Mais il revêt aussi une forte dimension personnelle pour le pape américain: il marchera dans les pas de Saint Augustin (354-430), grand penseur de la chrétienté originaire de l’actuelle Algérie et dont l’héritage spirituel irrigue son pontificat.
Dans un contexte international tendu par la guerre au Moyen-Orient, la coexistence pacifique sera au coeur du message du pape dans ce pays de 47 millions d’habitants, à 99% musulmans.
“Il s’agira de s’adresser au monde islamique, mais aussi d’affronter un défi commun de coexistence”, a déclaré jeudi le directeur du service de presse du Saint-Siège, Matteo Bruni.

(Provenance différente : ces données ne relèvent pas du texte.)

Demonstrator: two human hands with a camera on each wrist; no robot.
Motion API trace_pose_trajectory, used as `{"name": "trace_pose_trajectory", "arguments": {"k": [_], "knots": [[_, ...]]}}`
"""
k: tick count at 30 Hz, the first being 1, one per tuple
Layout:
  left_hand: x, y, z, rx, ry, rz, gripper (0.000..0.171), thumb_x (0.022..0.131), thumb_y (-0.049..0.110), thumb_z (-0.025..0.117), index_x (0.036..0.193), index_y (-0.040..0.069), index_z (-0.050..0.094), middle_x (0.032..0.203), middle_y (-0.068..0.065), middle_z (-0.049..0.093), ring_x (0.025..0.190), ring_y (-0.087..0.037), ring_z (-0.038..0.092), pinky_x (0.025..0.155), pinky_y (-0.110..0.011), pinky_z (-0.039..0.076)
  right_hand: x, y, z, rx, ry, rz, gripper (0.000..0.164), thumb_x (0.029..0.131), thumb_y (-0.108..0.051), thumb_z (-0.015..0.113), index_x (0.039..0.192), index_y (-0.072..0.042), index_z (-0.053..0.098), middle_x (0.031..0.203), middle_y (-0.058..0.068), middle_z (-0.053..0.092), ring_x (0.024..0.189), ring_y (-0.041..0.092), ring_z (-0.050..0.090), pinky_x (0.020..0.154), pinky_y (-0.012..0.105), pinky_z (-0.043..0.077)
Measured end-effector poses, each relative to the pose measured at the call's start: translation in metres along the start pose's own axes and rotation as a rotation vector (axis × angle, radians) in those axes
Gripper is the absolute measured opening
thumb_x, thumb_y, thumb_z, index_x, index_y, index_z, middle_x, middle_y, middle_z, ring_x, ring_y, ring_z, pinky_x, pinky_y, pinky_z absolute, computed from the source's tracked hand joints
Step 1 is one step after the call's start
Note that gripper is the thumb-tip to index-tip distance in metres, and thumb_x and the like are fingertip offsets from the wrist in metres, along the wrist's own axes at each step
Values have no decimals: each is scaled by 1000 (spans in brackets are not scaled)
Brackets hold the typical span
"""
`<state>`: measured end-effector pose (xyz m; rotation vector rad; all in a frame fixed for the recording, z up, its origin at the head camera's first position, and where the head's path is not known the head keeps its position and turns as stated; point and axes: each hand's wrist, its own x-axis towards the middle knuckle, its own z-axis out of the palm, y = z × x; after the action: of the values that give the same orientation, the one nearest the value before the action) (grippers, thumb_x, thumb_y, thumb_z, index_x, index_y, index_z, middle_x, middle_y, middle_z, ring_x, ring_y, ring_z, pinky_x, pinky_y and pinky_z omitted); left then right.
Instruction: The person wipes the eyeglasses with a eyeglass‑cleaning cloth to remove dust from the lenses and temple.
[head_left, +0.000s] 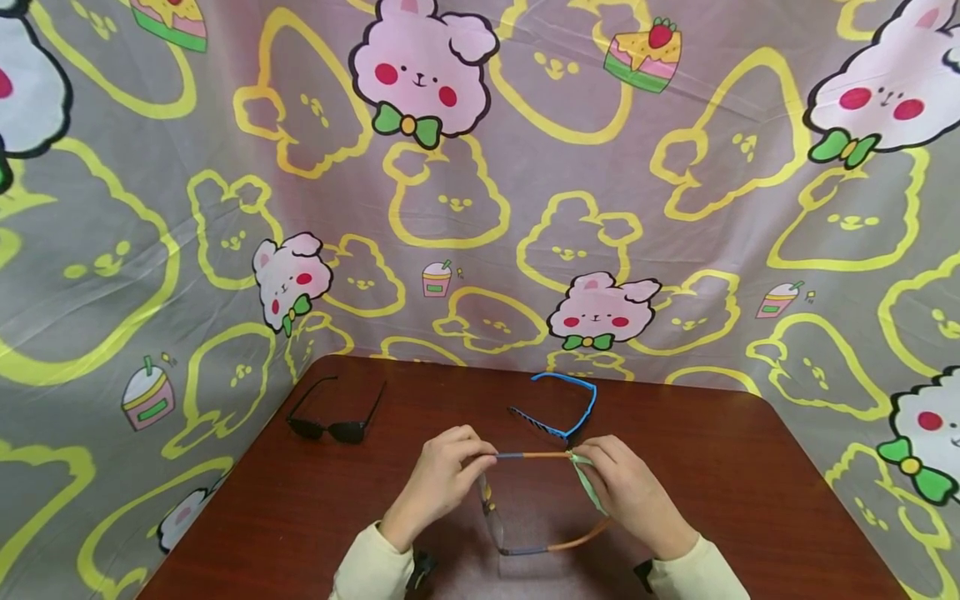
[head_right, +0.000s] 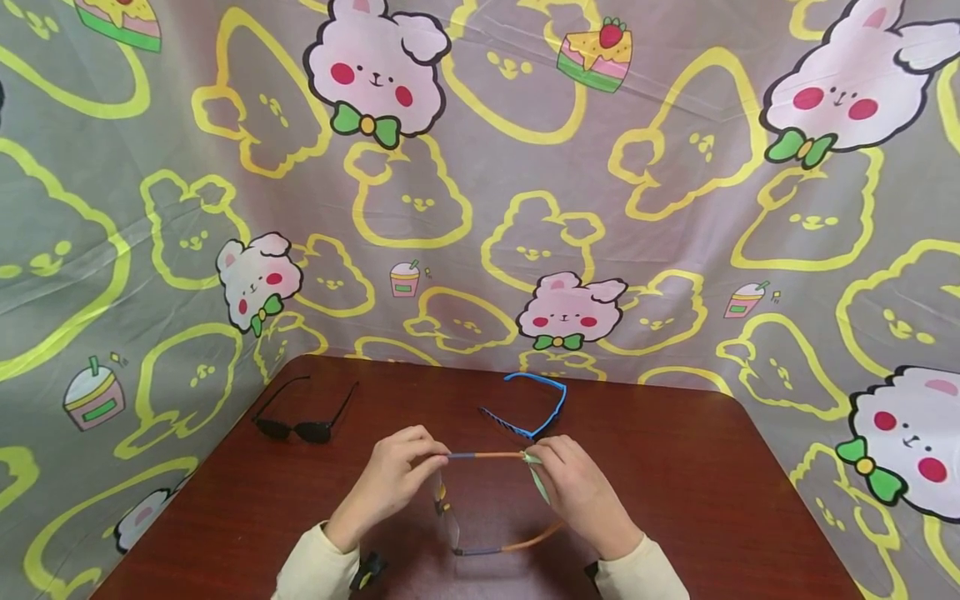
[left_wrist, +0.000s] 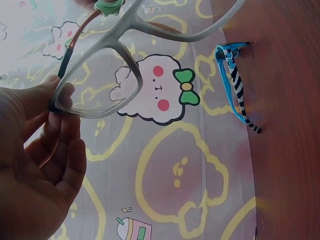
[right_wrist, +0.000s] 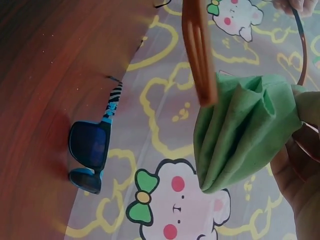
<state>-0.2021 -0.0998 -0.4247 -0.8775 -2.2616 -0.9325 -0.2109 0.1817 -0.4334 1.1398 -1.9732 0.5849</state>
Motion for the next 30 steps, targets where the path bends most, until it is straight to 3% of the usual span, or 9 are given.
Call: {"name": "trace_pose_trajectory", "arguments": {"k": [14,19,26,30], "knots": [[-4,-4,-2,9,-2,-3,3,82,15,74,85,17,74,76,16,54,66,1,45,58,-15,38,-6,4,-2,-15,1,10,24,100,-20,48,97,-5,66,94,0,61,84,14,58,74,23,46],[-7,-10,-11,30,6,-102,4,82,16,74,84,18,73,76,17,55,66,1,47,57,-19,40,-9,10,-12,-51,63,49,29,101,-24,46,95,-5,67,92,1,61,82,15,58,74,20,46],[-12,-30,-26,72,30,-296,5,86,20,70,87,16,73,77,18,56,62,-2,46,56,-23,39,-12,16,-27,-77,133,181,34,100,-30,48,98,-2,66,94,3,63,81,15,58,73,17,44],[-17,-43,-32,102,47,-405,6,86,19,70,87,13,71,76,15,57,57,-4,43,55,-24,38,-19,15,-30,-82,85,274,16,92,-16,62,101,-3,64,92,1,63,77,11,56,67,17,43]]}}
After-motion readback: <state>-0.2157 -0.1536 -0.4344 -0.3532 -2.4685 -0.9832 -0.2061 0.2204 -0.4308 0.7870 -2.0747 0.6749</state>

Quelques jours avant la visite, trois ONG internationales, dont Human Rights Watch, ont exhorté le pape à soulever les questions de droits humains et de liberté religieuse auprès des autorités algériennes, affirmant que les minorités religieuses “font face à des restrictions juridiques et administratives discriminatoires”.
L’islam est religion d’État en Algérie mais la Constitution garantit la liberté de culte, sous réserve d’un agrément des autorités pour le lieu de culte et le prédicateur.